I don’t remember much about mama. I remember her heartbeat. Sometimes I think I can remember hearing her chew her food. I know she must have been big, because I am big. But on the night of my birth, she lay down to have me there in the hay and died. She had just gotten too old, too tired, too something. And now there I was, trapped and unable to breathe. That’s when it happened. The next thing I knew I was being pulled from the warmth of my birth sack and into life. Pulled, mind you, not delivered. And there was a lot of noise. Human noise, as I would learn later on. There was this woman yelling and pulling and crying, I think it’s called. Then I was free and took my very first breath of life. Ahhh it felt good. I opened my eyes and saw mama lying in blood and not moving, and as I would learn, never would again. But the woman was moving and moving fast.

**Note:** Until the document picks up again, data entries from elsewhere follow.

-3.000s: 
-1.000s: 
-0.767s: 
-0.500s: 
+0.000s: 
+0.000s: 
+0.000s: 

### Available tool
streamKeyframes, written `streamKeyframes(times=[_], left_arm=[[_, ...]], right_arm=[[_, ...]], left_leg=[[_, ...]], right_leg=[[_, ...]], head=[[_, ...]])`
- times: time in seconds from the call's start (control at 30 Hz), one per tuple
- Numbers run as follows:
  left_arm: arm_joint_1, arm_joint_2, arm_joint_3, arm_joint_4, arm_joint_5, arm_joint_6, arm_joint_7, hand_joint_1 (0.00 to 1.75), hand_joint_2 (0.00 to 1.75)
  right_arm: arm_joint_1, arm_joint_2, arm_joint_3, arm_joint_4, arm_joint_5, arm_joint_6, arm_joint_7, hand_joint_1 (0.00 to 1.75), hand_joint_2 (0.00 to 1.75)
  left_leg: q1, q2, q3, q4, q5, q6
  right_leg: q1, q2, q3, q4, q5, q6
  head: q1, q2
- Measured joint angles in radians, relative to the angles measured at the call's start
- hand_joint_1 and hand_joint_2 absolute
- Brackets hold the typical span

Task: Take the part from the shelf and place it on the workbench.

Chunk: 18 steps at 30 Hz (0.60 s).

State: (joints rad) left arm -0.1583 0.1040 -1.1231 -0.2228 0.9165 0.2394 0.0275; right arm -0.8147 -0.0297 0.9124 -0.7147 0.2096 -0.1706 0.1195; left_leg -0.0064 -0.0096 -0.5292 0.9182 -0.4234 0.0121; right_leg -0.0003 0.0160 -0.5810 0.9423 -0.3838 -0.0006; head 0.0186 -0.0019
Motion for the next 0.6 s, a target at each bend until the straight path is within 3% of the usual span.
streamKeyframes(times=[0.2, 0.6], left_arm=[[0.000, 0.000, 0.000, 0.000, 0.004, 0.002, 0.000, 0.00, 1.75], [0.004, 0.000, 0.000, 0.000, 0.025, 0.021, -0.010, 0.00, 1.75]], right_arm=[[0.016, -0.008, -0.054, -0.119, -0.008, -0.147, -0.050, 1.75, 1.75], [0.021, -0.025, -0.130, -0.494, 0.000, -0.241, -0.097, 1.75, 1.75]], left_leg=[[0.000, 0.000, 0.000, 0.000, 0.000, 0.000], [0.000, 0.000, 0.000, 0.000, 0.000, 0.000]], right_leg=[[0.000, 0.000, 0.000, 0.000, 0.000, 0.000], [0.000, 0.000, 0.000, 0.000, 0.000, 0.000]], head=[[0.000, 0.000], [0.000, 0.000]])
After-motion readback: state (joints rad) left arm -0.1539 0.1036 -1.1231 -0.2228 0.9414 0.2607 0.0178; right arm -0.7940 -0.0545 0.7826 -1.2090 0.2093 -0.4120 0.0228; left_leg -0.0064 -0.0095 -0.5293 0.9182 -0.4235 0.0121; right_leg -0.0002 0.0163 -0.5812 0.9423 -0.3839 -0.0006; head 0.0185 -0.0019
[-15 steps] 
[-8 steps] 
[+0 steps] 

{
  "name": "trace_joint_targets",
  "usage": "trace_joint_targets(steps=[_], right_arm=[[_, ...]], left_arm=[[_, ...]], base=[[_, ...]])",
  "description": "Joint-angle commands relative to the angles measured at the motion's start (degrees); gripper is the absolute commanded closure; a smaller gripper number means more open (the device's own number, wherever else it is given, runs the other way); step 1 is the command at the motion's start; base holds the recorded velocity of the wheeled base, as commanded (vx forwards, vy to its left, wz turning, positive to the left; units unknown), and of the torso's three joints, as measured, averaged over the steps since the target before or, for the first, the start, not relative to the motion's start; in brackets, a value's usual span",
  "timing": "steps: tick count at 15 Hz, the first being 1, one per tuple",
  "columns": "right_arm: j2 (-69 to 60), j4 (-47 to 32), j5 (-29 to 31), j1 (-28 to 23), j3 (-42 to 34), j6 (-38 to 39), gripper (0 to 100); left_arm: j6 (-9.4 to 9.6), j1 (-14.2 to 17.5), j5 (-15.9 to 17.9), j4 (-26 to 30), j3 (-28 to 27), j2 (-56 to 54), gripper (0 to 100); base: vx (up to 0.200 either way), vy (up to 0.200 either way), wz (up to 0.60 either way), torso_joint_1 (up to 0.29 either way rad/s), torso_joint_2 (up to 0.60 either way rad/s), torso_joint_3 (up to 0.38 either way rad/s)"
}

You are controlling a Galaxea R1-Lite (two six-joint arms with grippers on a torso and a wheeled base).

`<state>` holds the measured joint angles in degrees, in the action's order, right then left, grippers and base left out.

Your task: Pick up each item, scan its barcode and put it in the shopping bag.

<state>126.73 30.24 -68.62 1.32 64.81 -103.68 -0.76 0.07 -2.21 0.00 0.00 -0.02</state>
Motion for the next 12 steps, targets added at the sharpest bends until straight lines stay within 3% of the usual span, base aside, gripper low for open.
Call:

She cleaned me up, then put me into some kind of pen. A stall, I think it’s called, and then she was gone and I was left alone. I think I called out to mama in my own way, but she didn’t answer . Yet I could feel her, as if she was still with me and telling me it was all right. The woman returned almost as soon as she had gone, it seemed, and brought others with her. I could see by the look on her face she was scared. She was scared? She should have been me. After all, I had only been around a few minutes and in that time been jerked and pulled and penned. But it was all right when I looked at the woman, for her face was smiling. The odd thing was, although she didn’t look like me, or smell like me, or even sound like me, I could tell she was my mama. I don’t know how I knew, I just knew. As if she had replaced my birth mother. As if the old and new mama were of the same spirit. Oh, I think I forgot to mention something. You see, I am a bull.

Now that might sound crazy to you, having a human for a mama, or her having a bull for a son, but it worked out real nice. And I guess we looked as strange to the other humans as we did my kind. She’d put a bow around my neck, a big red one, and sort of trot me through something called a town. You should have seen their faces. Oh yes, we had a good life, mama and me, but you know how time flies and soon I was grown and outweighed mama by fourteen hundred pounds. And I guess they were afraid I’d hurt mama somehow when I love-bumped her with my head, because before too much longer they moved me to a pasture down the road and it was terribly lonely. So I’d break the fence down and wander back home to see mama, and they’d take me back, and I’d do it again and again. Finally, one day some strange man came, put me in a truck, and I never saw mama again.

No, I don’t know where mama is and I don’t think about it much anymore. I’m kept pretty busy by the human who owns me, I think it’s called. But sometimes...sometimes when the wind is just right, or the moon, or another smiling woman passes by, I think about mama and the night it all happened. And how sweet she smelled, like new hay or cut green grass, and how without her I wouldn’t even be here. And I wonder how she’s doing. And I wonder if anyone has put a bow around her neck and taken her for a walk lately, like she used to do me. ‘Course humans don’t do that sort of thing, why I don’t know, as there’s nothing quite like being loved. And do you know what I wonder the most? I wonder if, somehow, we aren’t all one and the same, just with different shapes. Yeah...I wonder. Miracle is my name, by the way. Miracle the bull. Mama’s miracle one might say, or, perhaps, the miracle of life itself. But, what do I know. After all, I’m just a bull. Just a dumb old bull who misses its mama.